Directions for this task: Scan the listing for the word "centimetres", and copy out each line where it is found.
■ ■ ■ ■
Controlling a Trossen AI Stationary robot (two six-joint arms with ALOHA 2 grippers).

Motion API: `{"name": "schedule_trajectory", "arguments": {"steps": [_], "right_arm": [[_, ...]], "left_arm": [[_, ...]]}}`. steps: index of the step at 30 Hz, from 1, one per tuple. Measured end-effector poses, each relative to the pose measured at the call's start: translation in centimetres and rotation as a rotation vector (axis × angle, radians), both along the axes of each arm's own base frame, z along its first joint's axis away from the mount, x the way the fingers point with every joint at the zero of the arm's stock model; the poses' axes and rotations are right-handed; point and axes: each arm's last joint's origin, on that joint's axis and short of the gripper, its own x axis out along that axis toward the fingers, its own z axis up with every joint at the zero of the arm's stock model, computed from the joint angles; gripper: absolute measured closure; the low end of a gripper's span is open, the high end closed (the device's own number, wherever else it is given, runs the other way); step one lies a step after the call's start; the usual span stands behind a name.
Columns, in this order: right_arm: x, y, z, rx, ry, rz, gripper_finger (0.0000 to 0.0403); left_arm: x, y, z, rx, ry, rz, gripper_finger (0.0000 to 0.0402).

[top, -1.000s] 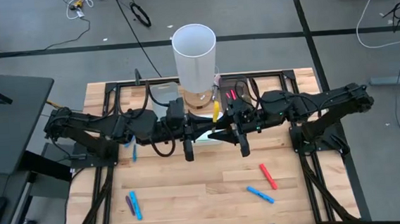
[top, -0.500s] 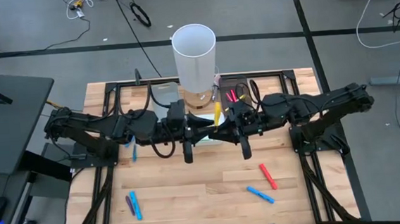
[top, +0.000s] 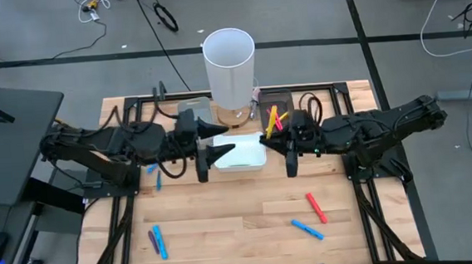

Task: Pick & Place Markers
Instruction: Put the yellow marker pen into the black bin

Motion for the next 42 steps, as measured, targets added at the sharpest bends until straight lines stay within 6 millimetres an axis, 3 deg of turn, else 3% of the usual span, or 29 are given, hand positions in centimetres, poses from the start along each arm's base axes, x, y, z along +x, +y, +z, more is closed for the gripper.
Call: {"name": "schedule_trajectory", "arguments": {"steps": [8, 12, 19, 25, 33, 42], "right_arm": [[-0.8, -0.6, -0.4, -0.068, 0.019, -0.325, 0.0383], [-0.9, -2.0, -0.6, -0.096, 0.030, -0.466, 0.0383], [-0.7, -6.7, 0.0, -0.071, 0.073, -0.564, 0.0383], [-1.7, -11.0, 0.4, 0.010, 0.167, -0.603, 0.0383], [-3.1, -15.5, -0.7, 0.153, 0.309, -0.596, 0.0383], [-3.4, -20.5, -3.3, 0.342, 0.462, -0.590, 0.0383]], "left_arm": [[-1.4, 0.4, 0.2, -0.041, 0.034, -0.004, 0.0143], [-1.7, 0.4, -0.2, -0.043, 0.080, -0.013, 0.0143], [-1.8, 0.5, -0.5, -0.041, 0.117, -0.029, 0.0143], [-1.7, 0.7, -0.5, -0.038, 0.114, -0.001, 0.0143], [-1.5, 1.5, -0.4, -0.066, 0.098, 0.034, 0.0143], [-1.4, 1.7, 0.1, -0.046, 0.050, 0.051, 0.0143]]}}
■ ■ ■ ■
Expected answer:
Motion API: `{"name": "schedule_trajectory", "arguments": {"steps": [_], "right_arm": [[_, ...]], "left_arm": [[_, ...]]}}`. steps: index of the step at 30 Hz, from 1, one per tuple. Measured end-effector poses, each relative to the pose measured at the call's start: translation in centimetres and rotation as a rotation vector (axis × angle, radians), both along the axes of each arm's own base frame, z along its first joint's axis away from the mount, x the way the fingers point with every joint at the zero of the arm's stock model; the poses' axes and rotations are right-handed; point and axes: each arm's last joint's origin, on that joint's axis and short of the gripper, its own x axis out along that axis toward the fingers, its own z axis up with every joint at the zero of the arm's stock model, computed from the joint angles; gripper: absolute measured closure; the low end of a gripper's span is open, the high end closed (the device's own number, wherever else it is given, runs the other way); step one lies a step after the call's start; the usual span stands behind a name.
Motion for the next 42 steps, as measured, targets added at the sharpest bends until straight lines stay within 6 millimetres an axis, 3 deg of turn, else 3% of the usual span, or 29 are given, hand positions in centimetres, poses from the start along each arm's base axes, x, y, z along +x, +y, +z, more is closed for the gripper.

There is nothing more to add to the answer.